(DATA FOR REVIEW)

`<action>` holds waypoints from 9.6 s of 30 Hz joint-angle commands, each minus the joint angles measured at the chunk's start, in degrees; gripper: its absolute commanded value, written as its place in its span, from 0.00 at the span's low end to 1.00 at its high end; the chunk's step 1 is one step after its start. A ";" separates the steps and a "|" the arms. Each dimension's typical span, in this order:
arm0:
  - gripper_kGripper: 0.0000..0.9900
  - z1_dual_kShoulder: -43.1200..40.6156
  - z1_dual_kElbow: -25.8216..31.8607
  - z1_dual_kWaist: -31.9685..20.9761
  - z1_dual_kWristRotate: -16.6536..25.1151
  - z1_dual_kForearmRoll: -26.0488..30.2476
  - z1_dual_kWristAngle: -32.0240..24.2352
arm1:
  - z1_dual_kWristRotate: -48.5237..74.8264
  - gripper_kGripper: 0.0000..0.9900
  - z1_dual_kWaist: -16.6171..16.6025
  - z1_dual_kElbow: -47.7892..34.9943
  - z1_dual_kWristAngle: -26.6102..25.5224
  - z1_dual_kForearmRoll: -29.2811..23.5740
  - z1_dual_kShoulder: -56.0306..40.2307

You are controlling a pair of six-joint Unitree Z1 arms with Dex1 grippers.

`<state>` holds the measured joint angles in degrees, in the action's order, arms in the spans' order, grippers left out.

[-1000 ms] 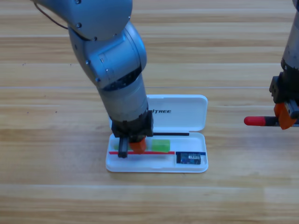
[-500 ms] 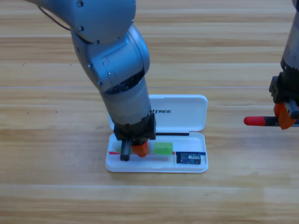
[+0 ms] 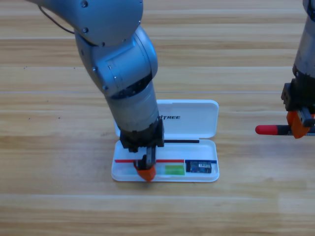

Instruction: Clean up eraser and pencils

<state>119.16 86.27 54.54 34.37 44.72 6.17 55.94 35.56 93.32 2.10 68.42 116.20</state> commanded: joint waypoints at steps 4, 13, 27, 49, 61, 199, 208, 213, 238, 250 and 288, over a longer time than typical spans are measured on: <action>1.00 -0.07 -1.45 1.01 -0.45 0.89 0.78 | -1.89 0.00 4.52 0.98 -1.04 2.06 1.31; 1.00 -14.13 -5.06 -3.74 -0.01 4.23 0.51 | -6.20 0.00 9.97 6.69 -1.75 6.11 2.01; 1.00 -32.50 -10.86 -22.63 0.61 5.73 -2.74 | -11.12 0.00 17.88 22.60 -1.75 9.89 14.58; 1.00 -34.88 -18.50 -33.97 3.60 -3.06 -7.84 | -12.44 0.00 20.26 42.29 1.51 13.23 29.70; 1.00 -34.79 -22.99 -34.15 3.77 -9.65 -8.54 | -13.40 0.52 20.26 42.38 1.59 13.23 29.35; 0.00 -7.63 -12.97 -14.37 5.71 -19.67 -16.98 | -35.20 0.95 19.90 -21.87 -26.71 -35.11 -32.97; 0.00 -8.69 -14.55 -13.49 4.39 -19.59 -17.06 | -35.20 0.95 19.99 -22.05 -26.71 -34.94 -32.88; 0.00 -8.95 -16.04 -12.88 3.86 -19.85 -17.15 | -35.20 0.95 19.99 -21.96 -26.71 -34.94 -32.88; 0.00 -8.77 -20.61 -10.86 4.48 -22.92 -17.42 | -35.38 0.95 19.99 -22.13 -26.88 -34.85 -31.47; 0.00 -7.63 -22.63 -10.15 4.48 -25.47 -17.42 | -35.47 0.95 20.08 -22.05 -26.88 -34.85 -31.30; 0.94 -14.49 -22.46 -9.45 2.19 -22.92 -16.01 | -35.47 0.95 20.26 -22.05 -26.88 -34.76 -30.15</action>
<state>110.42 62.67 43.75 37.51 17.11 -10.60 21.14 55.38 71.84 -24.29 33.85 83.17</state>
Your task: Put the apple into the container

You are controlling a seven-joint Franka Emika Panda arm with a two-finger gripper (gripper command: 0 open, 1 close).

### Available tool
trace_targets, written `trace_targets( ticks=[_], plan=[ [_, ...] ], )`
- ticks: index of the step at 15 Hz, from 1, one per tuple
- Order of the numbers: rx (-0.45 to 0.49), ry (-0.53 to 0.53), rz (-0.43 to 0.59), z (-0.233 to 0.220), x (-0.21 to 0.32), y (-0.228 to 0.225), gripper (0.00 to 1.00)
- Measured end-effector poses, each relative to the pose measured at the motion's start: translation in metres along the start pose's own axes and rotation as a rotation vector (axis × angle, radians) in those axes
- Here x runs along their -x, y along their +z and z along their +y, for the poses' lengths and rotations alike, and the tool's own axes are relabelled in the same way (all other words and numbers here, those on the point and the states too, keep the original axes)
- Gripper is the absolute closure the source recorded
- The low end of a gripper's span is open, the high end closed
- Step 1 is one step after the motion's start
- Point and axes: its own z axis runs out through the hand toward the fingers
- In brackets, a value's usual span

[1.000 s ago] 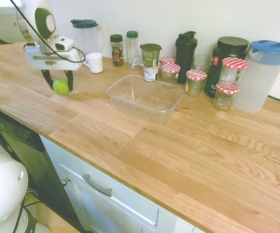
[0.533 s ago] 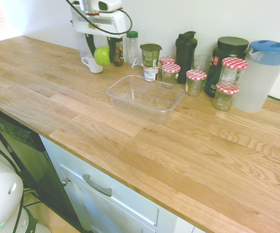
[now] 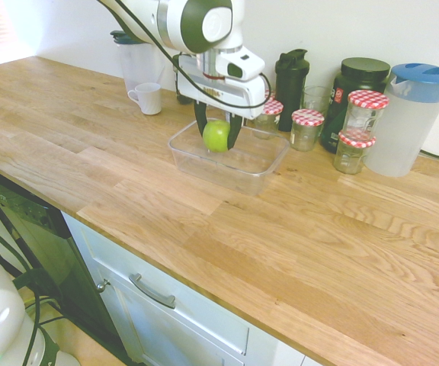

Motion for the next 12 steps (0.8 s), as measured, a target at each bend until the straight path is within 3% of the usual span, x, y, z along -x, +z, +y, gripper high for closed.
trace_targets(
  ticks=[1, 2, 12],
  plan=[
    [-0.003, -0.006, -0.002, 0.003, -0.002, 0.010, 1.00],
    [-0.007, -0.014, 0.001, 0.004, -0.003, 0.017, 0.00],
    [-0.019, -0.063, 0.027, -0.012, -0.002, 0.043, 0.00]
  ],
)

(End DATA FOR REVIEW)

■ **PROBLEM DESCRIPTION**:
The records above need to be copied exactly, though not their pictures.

■ **FINISHED EXERCISE**:
`<action>` holds waypoints from 9.6 s of 30 Hz joint-angle commands, each minus the joint angles measured at the chunk's start, in degrees; gripper: its absolute commanded value, written as its place in its span, from 0.00 at the span's low end to 1.00 at its high end; the chunk's step 1 is one step after its start. A ";" separates the steps and a "|" the arms. Each dimension's typical span, in this order:
arm0:
  - gripper_kGripper: 0.0000..0.9900
  - z1_dual_kShoulder: -43.1200..40.6156
  - z1_dual_kElbow: -25.8216..31.8607
  - z1_dual_kWaist: -31.9685..20.9761
  - z1_dual_kWristRotate: -16.6536..25.1151
  - z1_dual_kForearmRoll: -26.0488..30.2476
  - z1_dual_kWristAngle: -32.0240..24.2352
arm1:
  - z1_dual_kWristRotate: -48.5237..74.8264
  - gripper_kGripper: 0.0000..0.9900
  - z1_dual_kWaist: -16.6171..16.6025
  - z1_dual_kElbow: -47.7892..34.9943
  - z1_dual_kWristAngle: -26.6102..25.5224
  - z1_dual_kForearmRoll: -29.2811..23.5740
  - z1_dual_kShoulder: -56.0306..40.2307

You are controlling a pair of six-joint Unitree Z1 arms with Dex1 grippers.

`<state>` holds the measured joint angles in degrees, in the action's order, arms in the spans' order, grippers left out.

[-1000 ms] 
[-500 ms] 
[+0 ms] 

Instruction: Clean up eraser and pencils

<state>119.16 86.27 54.54 34.37 44.72 6.17 55.94 35.56 93.32 2.10 68.42 116.20</state> commanded: joint waypoints at steps 4, 13, 27, 49, 61, 199, 208, 213, 238, 250 and 288, over a longer time than typical spans are measured on: <action>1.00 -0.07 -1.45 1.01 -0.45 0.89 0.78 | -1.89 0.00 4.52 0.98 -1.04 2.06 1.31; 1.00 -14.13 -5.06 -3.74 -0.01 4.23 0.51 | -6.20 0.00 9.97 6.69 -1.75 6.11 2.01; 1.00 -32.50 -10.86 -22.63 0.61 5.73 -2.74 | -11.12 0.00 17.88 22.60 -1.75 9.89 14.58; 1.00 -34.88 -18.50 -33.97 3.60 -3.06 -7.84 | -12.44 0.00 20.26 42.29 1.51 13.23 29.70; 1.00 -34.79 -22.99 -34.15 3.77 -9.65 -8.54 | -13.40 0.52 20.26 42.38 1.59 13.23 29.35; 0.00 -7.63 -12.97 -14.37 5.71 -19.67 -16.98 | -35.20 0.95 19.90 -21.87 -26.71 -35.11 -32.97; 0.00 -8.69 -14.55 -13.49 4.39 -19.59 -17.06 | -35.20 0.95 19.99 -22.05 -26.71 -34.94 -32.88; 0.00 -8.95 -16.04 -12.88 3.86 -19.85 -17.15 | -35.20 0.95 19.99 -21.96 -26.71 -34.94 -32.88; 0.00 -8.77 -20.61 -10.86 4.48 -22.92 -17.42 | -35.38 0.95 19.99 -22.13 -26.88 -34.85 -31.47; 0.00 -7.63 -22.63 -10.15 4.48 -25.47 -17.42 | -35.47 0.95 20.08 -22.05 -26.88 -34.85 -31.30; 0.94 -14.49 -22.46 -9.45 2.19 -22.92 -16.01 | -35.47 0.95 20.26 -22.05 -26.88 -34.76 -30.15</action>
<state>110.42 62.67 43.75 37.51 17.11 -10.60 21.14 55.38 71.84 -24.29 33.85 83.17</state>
Your task: Put the apple into the container

You are controlling a seven-joint Franka Emika Panda arm with a two-finger gripper (gripper command: 0 open, 1 close).

### Available tool
trace_targets, written `trace_targets( ticks=[_], plan=[ [_, ...] ], )`
- ticks: index of the step at 15 Hz, from 1, one per tuple
- Order of the numbers: rx (-0.45 to 0.49), ry (-0.53 to 0.53), rz (-0.43 to 0.59), z (-0.233 to 0.220), x (-0.21 to 0.32), y (-0.228 to 0.225), gripper (0.00 to 1.00)
- Measured end-effector poses, each relative to the pose measured at the motion's start: translation in metres along the start pose's own axes and rotation as a rotation vector (axis × angle, radians) in those axes
- Here x runs along their -x, y along their +z and z along their +y, for the poses' lengths and rotations alike, and the tool's own axes are relabelled in the same way (all other words and numbers here, those on the point and the states too, keep the original axes)
- Gripper is the absolute closure the source recorded
- The low end of a gripper's span is open, the high end closed
- Step 1 is one step after the motion's start
- Point and axes: its own z axis runs out through the hand toward the fingers
- In brackets, a value's usual span

[1.000 s ago] 
[0.533 s ago] 
[now] 

Motion for the next 12 steps (0.8 s), as measured, a target at each bend until the straight path is within 3% of the usual span, x, y, z along -x, +z, +y, gripper high for closed.
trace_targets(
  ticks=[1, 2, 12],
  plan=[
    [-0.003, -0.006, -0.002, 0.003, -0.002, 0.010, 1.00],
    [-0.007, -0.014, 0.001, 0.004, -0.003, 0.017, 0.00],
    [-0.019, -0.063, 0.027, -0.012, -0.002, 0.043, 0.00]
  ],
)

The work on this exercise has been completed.